# CoT-PL: Visual Chain-of-Thought Reasoning Meets Pseudo-Labeling for Open-Vocabulary Object Detection

## Introduction

This is an unofficial release of the paper **CoT-PL: Visual Chain-of-Thought Reasoning Meets Pseudo-Labeling for Open-Vocabulary Object Detection** for submission to ICLR 2026.

        IMPORTANT: In accordance with code submission requirements, the provided skeleton code is intended solely to demonstrate the methodological flow and is not executable in its current form.

        The workable version will be provided upon publication.

## Installation

This project is based on MMDetection 3.x.

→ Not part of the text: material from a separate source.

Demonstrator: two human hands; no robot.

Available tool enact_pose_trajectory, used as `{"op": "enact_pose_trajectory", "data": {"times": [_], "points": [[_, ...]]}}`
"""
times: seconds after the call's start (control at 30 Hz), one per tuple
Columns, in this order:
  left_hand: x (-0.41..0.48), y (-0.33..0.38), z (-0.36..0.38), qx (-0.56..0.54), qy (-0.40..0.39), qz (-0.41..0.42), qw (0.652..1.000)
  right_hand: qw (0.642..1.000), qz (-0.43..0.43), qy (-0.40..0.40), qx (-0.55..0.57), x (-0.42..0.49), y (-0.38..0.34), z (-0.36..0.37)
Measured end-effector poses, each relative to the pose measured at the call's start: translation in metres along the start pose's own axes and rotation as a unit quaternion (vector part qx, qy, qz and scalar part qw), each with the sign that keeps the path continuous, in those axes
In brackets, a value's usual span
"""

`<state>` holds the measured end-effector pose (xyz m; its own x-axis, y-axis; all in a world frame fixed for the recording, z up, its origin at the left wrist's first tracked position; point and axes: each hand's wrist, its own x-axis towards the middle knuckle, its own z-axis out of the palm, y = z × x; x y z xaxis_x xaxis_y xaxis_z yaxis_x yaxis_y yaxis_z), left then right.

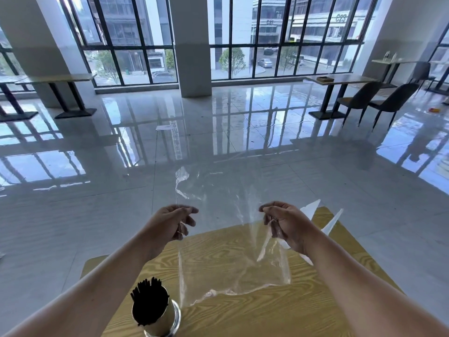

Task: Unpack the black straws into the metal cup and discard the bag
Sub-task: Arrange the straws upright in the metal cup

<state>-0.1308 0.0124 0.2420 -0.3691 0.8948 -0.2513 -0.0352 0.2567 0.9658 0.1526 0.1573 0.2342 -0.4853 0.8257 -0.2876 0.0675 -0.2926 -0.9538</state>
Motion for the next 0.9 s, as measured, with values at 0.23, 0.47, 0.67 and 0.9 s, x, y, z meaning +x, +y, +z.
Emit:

It requires the following OpenMMLab packages:

- MMEngine >= 0.6.0
- MMCV-full >= v2.0.0rc4
- MMDetection >= v3.0.0rc6

```bash
pip install openmim mmengine
mim install "mmcv>=2.0.0rc4"
mim install "mmdet>=3.0.0rc6"
```

To ensure compatibility, the following file should be added to your Docker environment to match the required package dependencies.

```bash
docker cp data/anchor_head.py <YOUR_DOCKER_CONTAINER>:/home/<USER_NAME>/.local/lib/python3.7/site-packages/mmdet/models/dense_heads/anchor_head.py
```

## License

This project is released under the [NTU S-Lab License 1.0](LICENSE).


## Usage
### Obtain CLIP Checkpoints
We use CLIP's ViT-B-16 model for the implementation of our method. 

run
```bash
pip install CLIP/.
```

Obtain the state_dict of the model and place it in the `checkpoints/` directory.

run 
```python
import clip
import torch
model, _ = clip.load("ViT-B/16")
torch.save(model.state_dict(), 'checkpoints/clip_vitb16.pth')
```

### Pseudo-Label Generation Process
The pseudo-label generation processes on [Pseudo-Label-Generation](pseudo-labels/README.md) are supported now.

### Training and Testing

The training and testing on [OV-COCO](configs/baron/ov_coco/README.md) are supported now.